An Immune Interaction Network driven approach for identifying biomarkers for Peri-implantitis
J1FDX ePOSTER BASIC RESEARCH
Background: Identifying valuable biomarkers to combat peri-implant diseases is an imperative and demanding task in biomedical research now. Molecular facts of peri-implant diseases are increasingly abundant due to the rapid advances in High-throughput data. However, a great gap remains in ide the use in implant dentistry. ntifying the potential molecular data associated with the phenotype. Hence, an interaction network based on differential expression pattern in peri-implantitis has been used to identify small RNA based biomarkers.
Aim/Hypothesis: Peri-implantitis is chronic inflammatory diseases linked to the accretion of a pathogenic biofilm on the implant surface, which are characterized by resorption of the implant-bone. Aim of the study is to identify sRNA biomarkers in peri-implantitis using system biology-based approach.
Materials and Methods: A meta-analysis of differential expression patter in peri-implantitis performed using GEO2R an interactive online tool to identify DEGs from GEO series. Six Gene expression profiles of peri-implant disease patients acquired from GSE57631. Following KEGG and GO analysis, a functional annotation for DEGs was performed. P < 0.05 was considered to indicate a statistically significant. Top 250 upregulated genes in peri-implantitis were retrieved. The gene ontology on immune regulation was constructed using Cytoscape V3.2, and density-based clustering was performed to identify highly dense hubs having a strong association in peri-implantitis phenotype. Further, the interaction network was enriched with small RNA associated with coexpression pattern, and its role in phenotype regulation was determined.

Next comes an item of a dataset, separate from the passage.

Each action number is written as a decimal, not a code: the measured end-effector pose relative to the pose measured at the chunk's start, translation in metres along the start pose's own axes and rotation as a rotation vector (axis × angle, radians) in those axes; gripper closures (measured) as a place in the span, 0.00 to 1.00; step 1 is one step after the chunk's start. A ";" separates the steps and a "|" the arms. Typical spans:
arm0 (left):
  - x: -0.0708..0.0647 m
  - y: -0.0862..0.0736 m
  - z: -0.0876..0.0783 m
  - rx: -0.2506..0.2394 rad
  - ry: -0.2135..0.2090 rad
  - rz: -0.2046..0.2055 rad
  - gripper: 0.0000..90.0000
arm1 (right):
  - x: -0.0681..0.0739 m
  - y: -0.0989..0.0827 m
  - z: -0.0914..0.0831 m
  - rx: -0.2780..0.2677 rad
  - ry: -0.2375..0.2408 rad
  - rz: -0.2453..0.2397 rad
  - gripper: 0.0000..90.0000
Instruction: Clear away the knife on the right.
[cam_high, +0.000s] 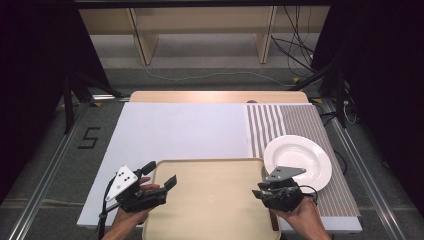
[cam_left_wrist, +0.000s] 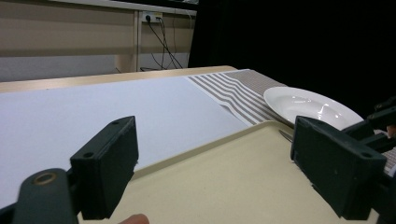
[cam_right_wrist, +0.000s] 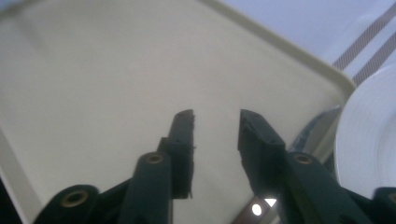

Results: The meta-analysis of six peri-implantitis dataset was performed, and the top 250 genes retrieved. Among the top 250 genes, those regulating immunomodulatory phenotypes determined using gene ontology interaction network. The interaction network was further clustered based on the density of interactions, and potential regulatory hubs were identified. Among the top regulatory hubs the genes PSMA6, PSMB2, PSMB3, PSMD4, PSME3 regulating antigen processing and presentation to MHC II and genes IFNA2, IFNA10, IFNA5 and POU1F1 regulating natural killer cells were determined to be key driver genes of peri-implantitis inflammatory phenotype. The interaction network was further enriched with coexpression genes and small RNA data to determine potential biomarkers. Among them, hsa-miR-31-5p associated with PSMB2 can be a potential biomarker for peri-implantitis diagnosis.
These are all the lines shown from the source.